(Provided data Opens)

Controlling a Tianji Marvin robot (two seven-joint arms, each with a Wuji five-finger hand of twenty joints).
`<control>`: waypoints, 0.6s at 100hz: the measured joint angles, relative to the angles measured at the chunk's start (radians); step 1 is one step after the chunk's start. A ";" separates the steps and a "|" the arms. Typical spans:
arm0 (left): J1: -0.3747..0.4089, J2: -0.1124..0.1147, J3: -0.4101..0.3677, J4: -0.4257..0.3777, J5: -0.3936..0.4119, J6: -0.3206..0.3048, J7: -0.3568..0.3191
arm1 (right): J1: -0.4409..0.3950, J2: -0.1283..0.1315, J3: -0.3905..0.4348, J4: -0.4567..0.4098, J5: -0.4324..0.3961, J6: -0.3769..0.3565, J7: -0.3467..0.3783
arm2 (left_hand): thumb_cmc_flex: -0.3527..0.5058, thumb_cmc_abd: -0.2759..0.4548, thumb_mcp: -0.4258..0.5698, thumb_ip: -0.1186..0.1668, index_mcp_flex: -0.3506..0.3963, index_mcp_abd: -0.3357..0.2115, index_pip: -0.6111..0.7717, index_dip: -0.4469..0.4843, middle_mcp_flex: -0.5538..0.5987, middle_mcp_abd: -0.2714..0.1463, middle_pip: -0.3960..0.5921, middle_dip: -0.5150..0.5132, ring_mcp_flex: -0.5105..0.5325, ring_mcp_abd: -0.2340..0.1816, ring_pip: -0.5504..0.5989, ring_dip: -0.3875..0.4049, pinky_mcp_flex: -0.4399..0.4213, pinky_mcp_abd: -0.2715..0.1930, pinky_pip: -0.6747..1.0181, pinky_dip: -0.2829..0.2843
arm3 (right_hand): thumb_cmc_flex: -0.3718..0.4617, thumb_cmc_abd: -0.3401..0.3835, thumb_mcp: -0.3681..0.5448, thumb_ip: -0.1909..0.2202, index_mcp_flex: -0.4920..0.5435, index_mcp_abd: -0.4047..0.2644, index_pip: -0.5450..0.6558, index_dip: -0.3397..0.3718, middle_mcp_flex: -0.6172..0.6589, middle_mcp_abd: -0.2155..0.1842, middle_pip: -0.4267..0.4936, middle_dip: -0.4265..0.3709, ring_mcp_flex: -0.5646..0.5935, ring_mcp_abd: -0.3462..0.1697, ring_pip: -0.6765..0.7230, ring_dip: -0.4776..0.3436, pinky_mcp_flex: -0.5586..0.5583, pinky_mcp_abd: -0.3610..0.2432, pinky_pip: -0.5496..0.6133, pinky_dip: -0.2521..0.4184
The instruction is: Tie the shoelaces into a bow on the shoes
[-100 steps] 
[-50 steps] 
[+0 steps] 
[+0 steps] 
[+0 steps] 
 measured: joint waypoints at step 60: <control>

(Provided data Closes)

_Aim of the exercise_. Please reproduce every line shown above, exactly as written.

_Task response_.
Controlling a Tianji Marvin robot (two seven-joint arms, each with a Wuji five-finger hand of twenty joints).
`<control>`: waypoints, 0.6s at 100hz: the measured joint angles, relative to the angles measured at the chunk's start (radians); step 1 is one step after the chunk's start. A ";" separates the steps and a "|" the arms. Typical spans:
arm0 (left): J1: -0.3747..0.4089, J2: -0.1124..0.1147, J3: -0.4101..0.3677, J4: -0.4257..0.3777, J5: -0.3936..0.4119, J6: -0.3206..0.3048, J7: -0.3568..0.3191
arm1 (right): J1: -0.4409..0.3950, J2: -0.1283..0.1315, J3: -0.3905..0.4348, J4: -0.4567..0.4098, J5: -0.4324..0.3961, J6: -0.3769..0.3565, J7: -0.3467..0.3783
arm2 (left_hand): thumb_cmc_flex: -0.3527..0.5058, thumb_cmc_abd: -0.2759..0.4548, thumb_mcp: -0.4258..0.5698, thumb_ip: -0.1186..0.1668, index_mcp_flex: -0.3506..0.3963, index_mcp_abd: -0.3357..0.2115, index_pip: -0.6111..0.7717, index_dip: -0.4469..0.4843, middle_mcp_flex: -0.5538..0.5987, middle_mcp_abd: -0.2714..0.1463, middle_pip: -0.3960..0.5921, middle_dip: -0.5150..0.5132, ring_mcp_flex: -0.5105..0.5325, ring_mcp_abd: -0.2340..0.1816, ring_pip: -0.5504..0.5989, ring_dip: -0.3875..0.4049, pinky_mcp_flex: -0.4399..0.4213, pinky_mcp_abd: -0.2715..0.1930, pinky_pip: -0.6747..1.0181, pinky_dip: -0.2829..0.2843
arm3 (right_hand): thumb_cmc_flex: -0.3718..0.4617, thumb_cmc_abd: -0.3401..0.3835, thumb_mcp: -0.3681..0.5448, thumb_ip: -0.1909..0.2202, index_mcp_flex: -0.4920..0.5435, index_mcp_abd: -0.4047..0.2644, index_pip: -0.5450..0.6558, index_dip: -0.3397..0.3718, middle_mcp_flex: -0.6172..0.6589, middle_mcp_abd: -0.2155..0.1842, middle_pip: -0.4267..0.4936, middle_dip: -0.4265..0.3709, ring_mcp_flex: -0.5646..0.5935, ring_mcp_abd: -0.3462..0.1697, ring_pip: -0.6765..0.7230, ring_dip: -0.4776..0.3436, pinky_mcp_flex: -0.5586..0.5583, pinky_mcp_abd: -0.3610..0.2432, pinky_pip: -0.5496..0.6133, pinky_dip: -0.2521..0.4184
The instruction is: Tie the shoelaces into a bow on the shoes
[-100 steps] 
[-50 steps] 
[+0 steps] 
[+0 steps] 
[+0 steps] 
 measured: joint waypoints at step 60: <control>

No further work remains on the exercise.